▶ [Source data]:
# # # # #

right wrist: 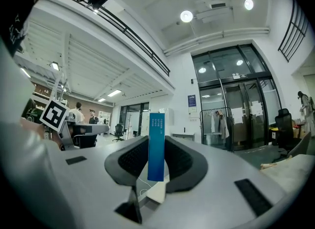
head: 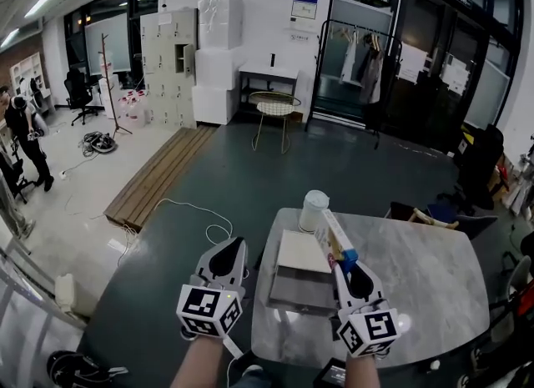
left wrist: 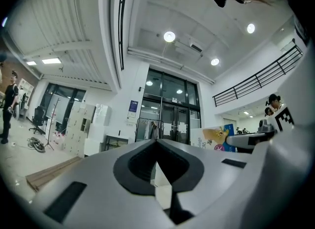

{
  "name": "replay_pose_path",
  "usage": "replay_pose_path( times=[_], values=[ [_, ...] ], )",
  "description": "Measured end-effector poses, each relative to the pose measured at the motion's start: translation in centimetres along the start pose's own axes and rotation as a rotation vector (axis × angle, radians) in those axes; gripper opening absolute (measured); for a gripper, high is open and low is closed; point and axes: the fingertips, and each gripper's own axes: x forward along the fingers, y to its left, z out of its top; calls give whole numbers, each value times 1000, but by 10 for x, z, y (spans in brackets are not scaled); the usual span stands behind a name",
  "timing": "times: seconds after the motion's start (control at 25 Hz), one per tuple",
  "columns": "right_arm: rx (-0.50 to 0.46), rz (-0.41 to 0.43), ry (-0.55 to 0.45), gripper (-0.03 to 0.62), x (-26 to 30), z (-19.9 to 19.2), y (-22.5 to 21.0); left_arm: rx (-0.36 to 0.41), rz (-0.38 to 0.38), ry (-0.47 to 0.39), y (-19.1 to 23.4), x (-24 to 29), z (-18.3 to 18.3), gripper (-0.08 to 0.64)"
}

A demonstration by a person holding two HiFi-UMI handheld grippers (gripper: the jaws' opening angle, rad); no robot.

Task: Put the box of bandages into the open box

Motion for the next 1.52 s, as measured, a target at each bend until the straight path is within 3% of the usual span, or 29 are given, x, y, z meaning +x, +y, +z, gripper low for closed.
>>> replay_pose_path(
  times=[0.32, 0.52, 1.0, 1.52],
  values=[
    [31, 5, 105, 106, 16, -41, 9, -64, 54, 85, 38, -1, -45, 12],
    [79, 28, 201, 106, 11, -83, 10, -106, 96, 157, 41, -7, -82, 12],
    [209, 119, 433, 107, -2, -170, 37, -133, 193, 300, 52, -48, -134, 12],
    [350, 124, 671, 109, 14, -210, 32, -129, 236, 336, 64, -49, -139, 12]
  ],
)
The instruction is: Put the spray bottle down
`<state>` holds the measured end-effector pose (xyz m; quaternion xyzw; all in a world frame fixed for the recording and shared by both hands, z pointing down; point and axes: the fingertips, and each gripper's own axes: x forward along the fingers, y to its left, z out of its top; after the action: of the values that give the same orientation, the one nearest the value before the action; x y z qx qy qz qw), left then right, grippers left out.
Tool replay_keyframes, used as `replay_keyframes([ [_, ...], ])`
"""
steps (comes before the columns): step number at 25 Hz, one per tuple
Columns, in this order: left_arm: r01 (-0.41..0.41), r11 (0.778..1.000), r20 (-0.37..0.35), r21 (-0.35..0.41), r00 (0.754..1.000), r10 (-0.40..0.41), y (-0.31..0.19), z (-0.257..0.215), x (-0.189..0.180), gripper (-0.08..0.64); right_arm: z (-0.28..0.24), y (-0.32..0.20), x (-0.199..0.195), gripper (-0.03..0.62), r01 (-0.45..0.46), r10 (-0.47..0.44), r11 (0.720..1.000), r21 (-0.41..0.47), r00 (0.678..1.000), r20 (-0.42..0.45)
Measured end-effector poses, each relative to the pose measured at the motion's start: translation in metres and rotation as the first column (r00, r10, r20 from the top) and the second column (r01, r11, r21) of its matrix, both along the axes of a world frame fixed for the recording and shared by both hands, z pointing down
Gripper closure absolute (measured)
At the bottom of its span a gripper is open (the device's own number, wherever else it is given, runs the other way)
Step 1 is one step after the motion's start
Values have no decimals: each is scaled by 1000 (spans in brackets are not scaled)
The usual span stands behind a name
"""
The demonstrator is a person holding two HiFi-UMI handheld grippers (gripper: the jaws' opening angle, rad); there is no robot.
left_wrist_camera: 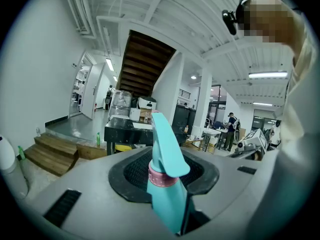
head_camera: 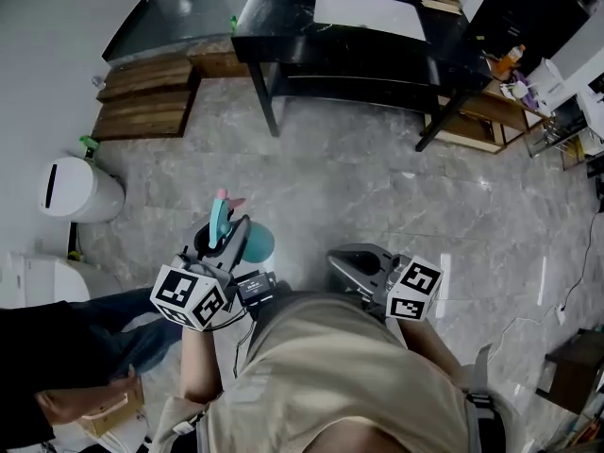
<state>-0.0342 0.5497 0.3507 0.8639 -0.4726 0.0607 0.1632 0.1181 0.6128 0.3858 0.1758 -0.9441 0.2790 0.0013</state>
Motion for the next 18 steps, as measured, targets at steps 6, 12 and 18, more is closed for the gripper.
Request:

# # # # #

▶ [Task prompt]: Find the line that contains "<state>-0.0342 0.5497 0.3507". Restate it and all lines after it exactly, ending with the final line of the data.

▶ [Response]:
<state>-0.0342 0.5497 0.3507 0.8639 -0.4726 0.0607 0.1632 0.1181 0.6128 0.3858 0.1758 -0.9441 0.2790 0.0013</state>
Motion for the next 18 steps, as measured, targets at steps 6, 12 and 18, more is closed for the gripper.
Request:

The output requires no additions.